Panorama Real: Em relação à campanha salarial para 2024, qual a mensagem que a senhora deixa para os jornalistas amazonenses sobre o assunto?

Samira de Castro: É importante que todo jornalista amazonense se integre ao sindicato para participar da campanha salarial nacional unificada dos jornalistas brasileiros. Com ela, nós pretendemos reconquistar direitos que são fundamentais para a nossa categoria, como reajustes dignos, medidas de segurança, combate ao assédio moral e sexual e outras que irão trazer a dignidade para a nossa profissão.

Panorama Real: De acordo com relatórios da ONU, pelo menos 122 jornalistas e outros trabalhadores de meios de comunicação palestinos morreram em função dos ataques diretos lançados por Israel nos últimos quatro meses contra a Faixa de Gaza. Esse número é maior do que a quantidade de jornalistas mortos em toda a Segunda Guerra Mundial, que durou seis anos. Como a Fenaj tem atuado para denunciar esse crime contra os jornalistas?

Samira de Castro: A Fenaj é filiada à Federação Internacional de Jornalistas (FIJ), que tem denunciado esse massacre deliberado de jornalistas na Faixa de Gaza.
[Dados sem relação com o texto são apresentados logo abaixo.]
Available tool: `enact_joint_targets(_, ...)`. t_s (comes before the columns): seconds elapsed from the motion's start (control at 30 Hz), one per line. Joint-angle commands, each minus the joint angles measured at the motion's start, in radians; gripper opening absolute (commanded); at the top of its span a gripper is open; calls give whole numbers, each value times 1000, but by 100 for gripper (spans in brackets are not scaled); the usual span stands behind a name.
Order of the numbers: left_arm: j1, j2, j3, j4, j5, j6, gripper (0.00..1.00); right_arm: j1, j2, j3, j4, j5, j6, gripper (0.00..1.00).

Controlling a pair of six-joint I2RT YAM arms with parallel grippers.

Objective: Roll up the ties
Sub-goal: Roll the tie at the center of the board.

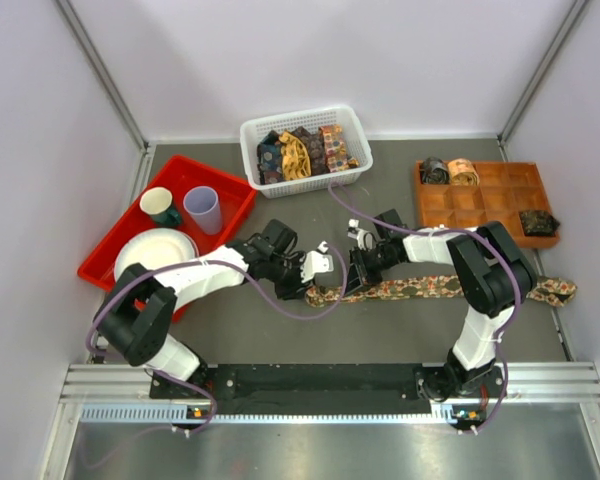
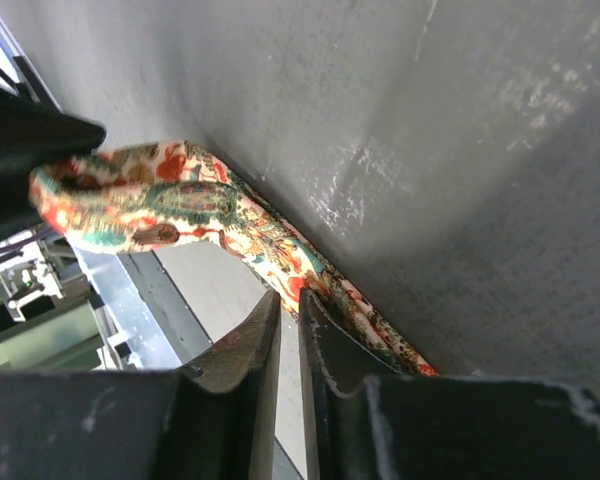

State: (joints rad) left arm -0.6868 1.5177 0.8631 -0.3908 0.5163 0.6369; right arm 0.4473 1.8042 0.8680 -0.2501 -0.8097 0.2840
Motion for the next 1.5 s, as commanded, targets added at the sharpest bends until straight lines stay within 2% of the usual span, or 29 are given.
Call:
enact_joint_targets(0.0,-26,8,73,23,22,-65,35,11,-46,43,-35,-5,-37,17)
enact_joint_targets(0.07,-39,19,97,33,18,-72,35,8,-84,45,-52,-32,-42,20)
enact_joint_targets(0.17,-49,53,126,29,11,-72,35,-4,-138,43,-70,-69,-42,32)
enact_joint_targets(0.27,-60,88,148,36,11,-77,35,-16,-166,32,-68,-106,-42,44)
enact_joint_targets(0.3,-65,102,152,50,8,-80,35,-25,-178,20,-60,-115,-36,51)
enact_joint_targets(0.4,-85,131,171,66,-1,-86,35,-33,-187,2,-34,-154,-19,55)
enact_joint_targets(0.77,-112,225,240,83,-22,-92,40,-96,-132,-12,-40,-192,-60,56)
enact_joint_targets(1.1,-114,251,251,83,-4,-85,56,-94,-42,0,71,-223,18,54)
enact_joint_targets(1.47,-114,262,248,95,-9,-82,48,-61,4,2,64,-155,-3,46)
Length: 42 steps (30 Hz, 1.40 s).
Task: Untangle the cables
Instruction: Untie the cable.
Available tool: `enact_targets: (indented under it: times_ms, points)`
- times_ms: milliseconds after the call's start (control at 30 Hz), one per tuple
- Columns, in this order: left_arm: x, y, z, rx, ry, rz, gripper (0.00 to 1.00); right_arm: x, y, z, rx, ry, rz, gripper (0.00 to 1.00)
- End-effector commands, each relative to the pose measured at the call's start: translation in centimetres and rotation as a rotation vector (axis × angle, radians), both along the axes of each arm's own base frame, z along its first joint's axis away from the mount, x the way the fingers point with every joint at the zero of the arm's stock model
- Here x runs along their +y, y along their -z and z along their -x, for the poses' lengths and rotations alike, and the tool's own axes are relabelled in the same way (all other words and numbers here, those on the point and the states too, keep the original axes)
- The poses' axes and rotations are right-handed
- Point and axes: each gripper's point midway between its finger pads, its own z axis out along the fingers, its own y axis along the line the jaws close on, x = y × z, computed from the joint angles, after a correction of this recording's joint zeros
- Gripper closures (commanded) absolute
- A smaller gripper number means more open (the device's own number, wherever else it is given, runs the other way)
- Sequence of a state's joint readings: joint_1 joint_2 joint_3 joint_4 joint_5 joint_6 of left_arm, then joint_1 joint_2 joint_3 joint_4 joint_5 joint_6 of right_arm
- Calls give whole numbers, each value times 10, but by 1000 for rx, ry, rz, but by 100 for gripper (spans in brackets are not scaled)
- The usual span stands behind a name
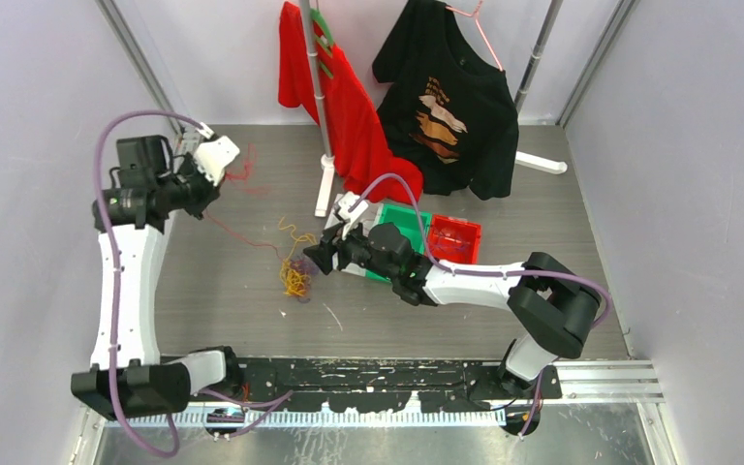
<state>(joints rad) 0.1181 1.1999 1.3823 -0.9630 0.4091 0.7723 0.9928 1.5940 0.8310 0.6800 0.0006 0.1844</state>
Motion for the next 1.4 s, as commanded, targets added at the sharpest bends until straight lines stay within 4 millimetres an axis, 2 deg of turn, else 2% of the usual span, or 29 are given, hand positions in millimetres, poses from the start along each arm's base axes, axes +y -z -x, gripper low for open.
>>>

Os números mostram que 68% dos assassinatos de jornalistas cometidos em todo o mundo, em 2023, foram na Faixa de Gaza. É algo muito grave. Esses números mostram que os profissionais viraram alvo. A proposta da Fenaj e da FIJ é que a ONU crie uma convenção internacional específica para tratar da segurança dos jornalistas. Uma norma vinculativa que os países membros assinem para garantir que nenhum jornalista vai ser assassinado e, se for, que seja punido o seu assassino.